Required work: From the records below, transcribe exactly the lines that begin at the line with "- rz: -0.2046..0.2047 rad" and end at the line with "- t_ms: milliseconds", both included.

Data for review:
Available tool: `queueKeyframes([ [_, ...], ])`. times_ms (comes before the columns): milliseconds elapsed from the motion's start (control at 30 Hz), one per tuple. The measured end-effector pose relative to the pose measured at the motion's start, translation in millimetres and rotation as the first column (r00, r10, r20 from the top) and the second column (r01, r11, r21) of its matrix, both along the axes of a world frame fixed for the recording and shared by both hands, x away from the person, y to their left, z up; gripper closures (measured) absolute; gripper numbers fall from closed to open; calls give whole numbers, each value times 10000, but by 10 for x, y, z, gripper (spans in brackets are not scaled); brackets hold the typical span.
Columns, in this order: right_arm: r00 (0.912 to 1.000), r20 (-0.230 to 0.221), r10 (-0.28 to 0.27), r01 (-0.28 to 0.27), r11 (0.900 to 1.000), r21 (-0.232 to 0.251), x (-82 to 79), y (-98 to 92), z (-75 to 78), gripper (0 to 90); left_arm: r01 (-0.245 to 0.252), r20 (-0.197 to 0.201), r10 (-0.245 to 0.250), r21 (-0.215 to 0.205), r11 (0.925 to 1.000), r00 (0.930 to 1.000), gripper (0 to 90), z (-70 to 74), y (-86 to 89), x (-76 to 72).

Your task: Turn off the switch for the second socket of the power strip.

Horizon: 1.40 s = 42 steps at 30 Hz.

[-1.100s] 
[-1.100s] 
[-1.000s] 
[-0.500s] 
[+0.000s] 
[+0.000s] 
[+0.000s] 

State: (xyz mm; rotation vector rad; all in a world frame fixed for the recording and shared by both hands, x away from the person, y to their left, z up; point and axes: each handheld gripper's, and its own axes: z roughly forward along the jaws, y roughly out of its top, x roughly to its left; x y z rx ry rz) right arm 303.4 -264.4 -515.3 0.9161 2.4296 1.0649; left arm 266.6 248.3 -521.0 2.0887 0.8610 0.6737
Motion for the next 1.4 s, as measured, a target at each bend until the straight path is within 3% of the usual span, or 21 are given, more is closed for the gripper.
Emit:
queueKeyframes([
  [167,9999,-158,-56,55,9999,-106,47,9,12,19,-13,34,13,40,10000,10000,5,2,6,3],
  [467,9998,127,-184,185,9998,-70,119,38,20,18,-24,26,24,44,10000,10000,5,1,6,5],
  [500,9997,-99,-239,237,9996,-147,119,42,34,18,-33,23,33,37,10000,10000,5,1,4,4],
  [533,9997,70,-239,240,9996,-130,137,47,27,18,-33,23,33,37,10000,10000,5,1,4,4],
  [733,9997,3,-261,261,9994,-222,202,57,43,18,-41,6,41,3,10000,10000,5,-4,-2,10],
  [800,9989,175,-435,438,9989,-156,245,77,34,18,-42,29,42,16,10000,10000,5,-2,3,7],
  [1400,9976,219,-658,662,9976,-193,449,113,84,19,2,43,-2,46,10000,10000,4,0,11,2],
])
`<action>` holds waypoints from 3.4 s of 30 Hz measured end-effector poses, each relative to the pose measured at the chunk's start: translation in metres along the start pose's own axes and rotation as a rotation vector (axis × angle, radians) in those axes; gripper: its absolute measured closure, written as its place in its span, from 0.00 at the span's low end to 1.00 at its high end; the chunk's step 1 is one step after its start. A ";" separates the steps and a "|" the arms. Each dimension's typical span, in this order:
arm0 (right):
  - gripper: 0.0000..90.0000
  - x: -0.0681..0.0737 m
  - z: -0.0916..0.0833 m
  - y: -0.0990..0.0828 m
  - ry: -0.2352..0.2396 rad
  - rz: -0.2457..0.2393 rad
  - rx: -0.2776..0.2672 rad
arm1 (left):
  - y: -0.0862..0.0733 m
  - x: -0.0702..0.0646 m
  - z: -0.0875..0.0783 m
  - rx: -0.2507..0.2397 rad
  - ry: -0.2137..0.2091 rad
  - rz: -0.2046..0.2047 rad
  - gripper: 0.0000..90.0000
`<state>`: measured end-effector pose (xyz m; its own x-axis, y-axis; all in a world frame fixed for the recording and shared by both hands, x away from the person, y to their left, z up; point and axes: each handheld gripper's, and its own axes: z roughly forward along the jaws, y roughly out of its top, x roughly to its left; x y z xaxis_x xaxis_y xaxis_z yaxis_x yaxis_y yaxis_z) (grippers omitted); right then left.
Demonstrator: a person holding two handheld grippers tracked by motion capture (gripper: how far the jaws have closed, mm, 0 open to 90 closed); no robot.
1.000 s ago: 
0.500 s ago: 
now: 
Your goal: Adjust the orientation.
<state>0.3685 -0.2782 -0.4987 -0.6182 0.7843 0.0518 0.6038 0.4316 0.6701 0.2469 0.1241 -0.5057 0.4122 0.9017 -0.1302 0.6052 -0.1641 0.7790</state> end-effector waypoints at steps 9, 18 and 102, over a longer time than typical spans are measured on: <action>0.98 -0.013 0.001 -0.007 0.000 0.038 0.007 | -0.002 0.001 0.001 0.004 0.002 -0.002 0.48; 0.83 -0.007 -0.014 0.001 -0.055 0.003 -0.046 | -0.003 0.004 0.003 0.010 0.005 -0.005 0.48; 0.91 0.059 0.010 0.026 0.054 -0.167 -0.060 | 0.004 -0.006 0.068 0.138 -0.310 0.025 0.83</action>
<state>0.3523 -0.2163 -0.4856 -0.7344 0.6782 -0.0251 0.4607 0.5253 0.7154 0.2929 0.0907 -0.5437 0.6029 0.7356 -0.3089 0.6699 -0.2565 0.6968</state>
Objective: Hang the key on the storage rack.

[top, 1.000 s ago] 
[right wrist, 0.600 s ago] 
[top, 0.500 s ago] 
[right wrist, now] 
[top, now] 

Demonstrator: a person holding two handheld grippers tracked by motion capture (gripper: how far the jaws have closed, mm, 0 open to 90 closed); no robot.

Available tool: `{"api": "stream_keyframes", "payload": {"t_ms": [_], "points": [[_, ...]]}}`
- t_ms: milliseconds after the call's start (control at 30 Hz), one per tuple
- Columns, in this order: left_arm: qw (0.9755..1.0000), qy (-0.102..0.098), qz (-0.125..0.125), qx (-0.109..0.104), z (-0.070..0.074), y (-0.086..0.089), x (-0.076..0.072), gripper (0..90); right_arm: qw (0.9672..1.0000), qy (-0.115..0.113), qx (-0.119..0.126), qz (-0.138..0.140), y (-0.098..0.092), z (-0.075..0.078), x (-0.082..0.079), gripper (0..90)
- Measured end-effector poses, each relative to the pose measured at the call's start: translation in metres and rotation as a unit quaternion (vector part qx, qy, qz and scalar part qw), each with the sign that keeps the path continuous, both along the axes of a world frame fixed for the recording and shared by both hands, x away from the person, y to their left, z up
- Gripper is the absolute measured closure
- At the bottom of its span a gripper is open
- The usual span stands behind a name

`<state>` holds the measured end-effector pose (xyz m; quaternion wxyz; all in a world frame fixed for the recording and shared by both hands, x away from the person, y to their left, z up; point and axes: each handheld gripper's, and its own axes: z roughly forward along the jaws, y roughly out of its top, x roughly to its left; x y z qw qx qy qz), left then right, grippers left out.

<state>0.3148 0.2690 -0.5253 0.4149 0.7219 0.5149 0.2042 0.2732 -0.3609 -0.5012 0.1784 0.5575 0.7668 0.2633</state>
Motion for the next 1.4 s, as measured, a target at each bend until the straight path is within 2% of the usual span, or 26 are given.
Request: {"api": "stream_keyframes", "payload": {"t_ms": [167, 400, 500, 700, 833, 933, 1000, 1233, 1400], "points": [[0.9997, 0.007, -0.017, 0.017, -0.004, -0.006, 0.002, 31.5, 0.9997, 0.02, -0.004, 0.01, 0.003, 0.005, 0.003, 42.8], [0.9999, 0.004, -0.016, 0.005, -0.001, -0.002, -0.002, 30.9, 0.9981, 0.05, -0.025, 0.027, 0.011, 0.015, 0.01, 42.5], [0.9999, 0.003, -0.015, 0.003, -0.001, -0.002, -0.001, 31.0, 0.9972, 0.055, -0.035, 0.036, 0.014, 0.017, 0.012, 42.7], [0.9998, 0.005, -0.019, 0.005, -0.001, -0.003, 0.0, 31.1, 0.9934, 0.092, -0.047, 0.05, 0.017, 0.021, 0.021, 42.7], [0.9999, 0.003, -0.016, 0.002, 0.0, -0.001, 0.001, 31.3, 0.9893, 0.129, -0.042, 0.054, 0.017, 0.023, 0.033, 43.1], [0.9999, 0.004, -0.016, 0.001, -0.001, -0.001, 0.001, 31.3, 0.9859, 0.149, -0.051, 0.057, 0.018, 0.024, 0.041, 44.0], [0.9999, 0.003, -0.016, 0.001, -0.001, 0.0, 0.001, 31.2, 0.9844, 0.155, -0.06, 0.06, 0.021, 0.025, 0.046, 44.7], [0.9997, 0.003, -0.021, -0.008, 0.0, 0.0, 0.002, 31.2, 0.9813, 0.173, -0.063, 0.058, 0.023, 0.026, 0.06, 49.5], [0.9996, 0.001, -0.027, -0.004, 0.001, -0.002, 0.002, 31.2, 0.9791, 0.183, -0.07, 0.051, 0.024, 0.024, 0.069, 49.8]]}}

Solution to the exercise:
  - rz: -0.2046..0.2047 rad
  - gripper: 0.0000..90.0000
`<state>`: measured end-effector pose (xyz m; its own x-axis, y-axis; all in a world frame fixed for the recording and shared by both hands, x away from the person, y to their left, z up; point and axes: each handheld gripper's, and its own axes: z roughly forward along the jaws, y roughly out of its top, x roughly to its left; x y z xaxis_x xaxis_y xaxis_z yaxis_x yaxis_y yaxis_z) (grippers omitted); right then left.
Demonstrator: a person holding two handheld grippers tracked by motion capture (gripper: how far the jaws have closed, mm, 0 open to 90 closed); no robot.
1.000 s ago: 
0.500 s ago: 
now: 
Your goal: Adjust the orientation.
<state>0.3685 -0.2782 -0.4987 -0.6182 0.7843 0.0518 0.6038 0.4316 0.6701 0.2469 0.1241 -0.5057 0.4122 0.9017 -0.1302 0.6052 -0.1641 0.7790</state> end-effector waypoints at steps 9, 18 and 102, over a longer time than typical spans are measured on: <action>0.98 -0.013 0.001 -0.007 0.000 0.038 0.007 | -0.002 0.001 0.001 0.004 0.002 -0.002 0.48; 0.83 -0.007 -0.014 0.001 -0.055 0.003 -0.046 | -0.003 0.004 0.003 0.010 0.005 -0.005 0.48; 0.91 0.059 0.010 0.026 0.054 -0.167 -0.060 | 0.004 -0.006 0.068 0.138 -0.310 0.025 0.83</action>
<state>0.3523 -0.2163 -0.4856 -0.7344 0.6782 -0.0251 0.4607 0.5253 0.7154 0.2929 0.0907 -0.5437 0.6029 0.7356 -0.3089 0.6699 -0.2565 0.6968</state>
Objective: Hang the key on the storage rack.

[top, 1.000 s ago] 
[right wrist, 0.600 s ago] 
[top, 0.500 s ago] 
[right wrist, now] 
[top, now] 

Demonstrator: a person holding two handheld grippers tracked by motion capture (gripper: how far the jaws have closed, mm, 0 open to 90 closed); no robot.

Available tool: `{"api": "stream_keyframes", "payload": {"t_ms": [_], "points": [[_, ...]]}}`
- t_ms: milliseconds after the call's start (control at 30 Hz), one per tuple

No further answer will be given.